Вдали, у поворота, возникла черненькая запятая с распущенным хвостом пыли. Сверля воздух, качаясь, приближается быстро, виден оскаленный радиатор «Волги». Обычно шоферы в этом месте не берут пассажиров, побаиваются автоинспекции. Но Гусев неторопливо вскинул ладонь, подержал, и «Волга» тотчас затормозила, вся окутавшись пылью. Гусев открыл дверку.
— С вагоностроительного?
— Да… — выглянул мальчишка-шофер.
— Сергиенко машина?
— Его.
— Свези до почты.
Грузно сел, занявши две трети сиденья. Шофер отодвинулся робко, ужался, боком примостясь, еле дотягиваясь до рычага скоростей. Однако, почуя власть, побоялся спросить — что за начальство?
— Недавно работаешь?
— Второй месяц… — виновато сказал шофер.
— То-то не знаю тебя.
Скользнули под горку, мимо санатория, и вскоре за редким сосняком вдруг открылась, как другая земля, как иная планета, открылась панорама завода, корпуса его и разномастные трубы, кирпичные и железные, лениво струящие дым; встали ядовито-красные башенные краны с задранными стрелами; показались внизу бесконечные склады за бетонным забором, мутновато-зеленое блюдечко стадиона с прожекторами на мачтах, колея заводской железной дороги; лобастый, похожий на коробочку спичек электровоз, толкающий думпкары… Даже небо тут было иным, закопченным, в желтых и рыжих подпалинах, заплетенное сетью проводов, и наискось, как могучим взмахом руки было оно перечеркнуто расплывающимся следом реактивного самолета…
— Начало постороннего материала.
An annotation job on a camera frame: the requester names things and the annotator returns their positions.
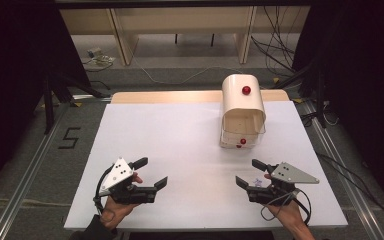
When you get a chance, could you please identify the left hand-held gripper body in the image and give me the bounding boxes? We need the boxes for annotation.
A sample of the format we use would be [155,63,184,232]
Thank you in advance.
[98,156,158,206]

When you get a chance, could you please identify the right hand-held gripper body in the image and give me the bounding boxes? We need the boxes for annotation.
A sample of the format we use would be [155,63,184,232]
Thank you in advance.
[245,161,321,207]

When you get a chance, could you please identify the person's left hand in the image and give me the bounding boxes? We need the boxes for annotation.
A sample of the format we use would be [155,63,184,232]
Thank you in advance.
[99,172,145,232]

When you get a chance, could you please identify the person's right hand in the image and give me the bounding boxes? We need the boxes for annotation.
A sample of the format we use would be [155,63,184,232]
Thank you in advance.
[263,172,309,234]

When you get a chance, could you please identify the white table cover sheet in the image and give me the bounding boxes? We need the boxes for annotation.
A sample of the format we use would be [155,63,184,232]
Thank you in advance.
[63,100,349,232]

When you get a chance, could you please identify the cream bread box red knobs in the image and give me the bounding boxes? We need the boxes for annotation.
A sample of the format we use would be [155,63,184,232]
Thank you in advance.
[219,73,268,150]

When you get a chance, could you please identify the black tripod stand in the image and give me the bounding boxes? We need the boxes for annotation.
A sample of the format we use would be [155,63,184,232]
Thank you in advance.
[275,54,328,130]
[40,70,112,135]

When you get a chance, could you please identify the white power adapter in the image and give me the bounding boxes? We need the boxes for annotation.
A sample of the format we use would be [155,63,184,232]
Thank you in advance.
[82,47,117,73]

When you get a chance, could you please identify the black curtain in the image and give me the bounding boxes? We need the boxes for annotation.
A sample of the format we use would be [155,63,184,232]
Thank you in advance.
[0,0,93,201]
[291,0,384,214]

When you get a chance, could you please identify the beige wooden desk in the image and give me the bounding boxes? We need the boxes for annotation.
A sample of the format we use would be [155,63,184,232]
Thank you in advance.
[59,5,312,67]

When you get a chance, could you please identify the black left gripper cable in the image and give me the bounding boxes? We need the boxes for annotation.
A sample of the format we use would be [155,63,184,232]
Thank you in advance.
[92,165,115,216]

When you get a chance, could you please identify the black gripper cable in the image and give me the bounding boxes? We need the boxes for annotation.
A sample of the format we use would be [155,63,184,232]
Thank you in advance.
[92,165,115,216]
[260,188,313,227]

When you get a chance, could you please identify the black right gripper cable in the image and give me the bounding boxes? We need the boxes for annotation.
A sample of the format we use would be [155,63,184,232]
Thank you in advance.
[260,188,313,227]

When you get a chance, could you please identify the aluminium floor rail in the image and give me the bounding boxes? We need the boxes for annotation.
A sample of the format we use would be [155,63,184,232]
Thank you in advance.
[300,99,384,240]
[0,102,73,240]

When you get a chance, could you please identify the black floor cable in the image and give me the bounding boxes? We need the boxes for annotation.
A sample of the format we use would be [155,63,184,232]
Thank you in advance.
[315,151,384,228]

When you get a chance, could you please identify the white floor cable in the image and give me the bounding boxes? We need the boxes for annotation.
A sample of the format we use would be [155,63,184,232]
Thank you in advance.
[130,54,229,86]

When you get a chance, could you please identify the bundle of black cables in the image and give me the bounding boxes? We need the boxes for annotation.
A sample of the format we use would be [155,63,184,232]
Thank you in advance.
[250,5,297,74]

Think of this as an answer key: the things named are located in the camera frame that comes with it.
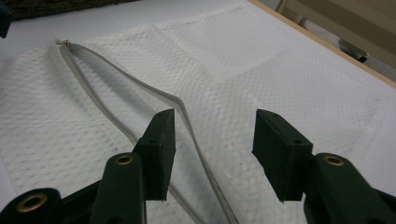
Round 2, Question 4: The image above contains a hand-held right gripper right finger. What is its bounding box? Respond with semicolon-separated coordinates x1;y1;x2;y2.
251;108;396;224

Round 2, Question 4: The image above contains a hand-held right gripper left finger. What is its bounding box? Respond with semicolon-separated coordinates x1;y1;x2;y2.
90;108;177;224

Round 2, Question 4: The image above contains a white mesh laundry bag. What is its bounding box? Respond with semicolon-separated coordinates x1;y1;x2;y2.
0;4;396;224

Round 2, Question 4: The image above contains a wooden table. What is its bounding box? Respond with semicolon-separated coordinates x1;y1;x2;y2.
247;0;396;91

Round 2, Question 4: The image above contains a black curved object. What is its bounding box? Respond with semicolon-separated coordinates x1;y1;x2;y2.
338;38;369;63

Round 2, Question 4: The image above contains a light wooden desk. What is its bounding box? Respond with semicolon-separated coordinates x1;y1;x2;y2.
276;0;396;70
Гусев, сидя прямо и недвижно, смотрел на эту панораму. Все разбросанные вдалеке корпуса, склады, высоковольтные мачты, дымящиеся под ветром курганы угля, дороги, эстакады — все, что постороннему человеку показалось бы хаотичным, слагалось для Гусева в единую и прекрасную картину. Весь этот мир, неожиданный и страшный, был исполнен гармонии, был целесообразен и связан весь: от дымящихся курганов угля, от подземных тоннелей и до небесного зенита, до снежных, мерцающих следов невидимки-самолета… Это были родные владения Гусева, его собственный, им созданный мир.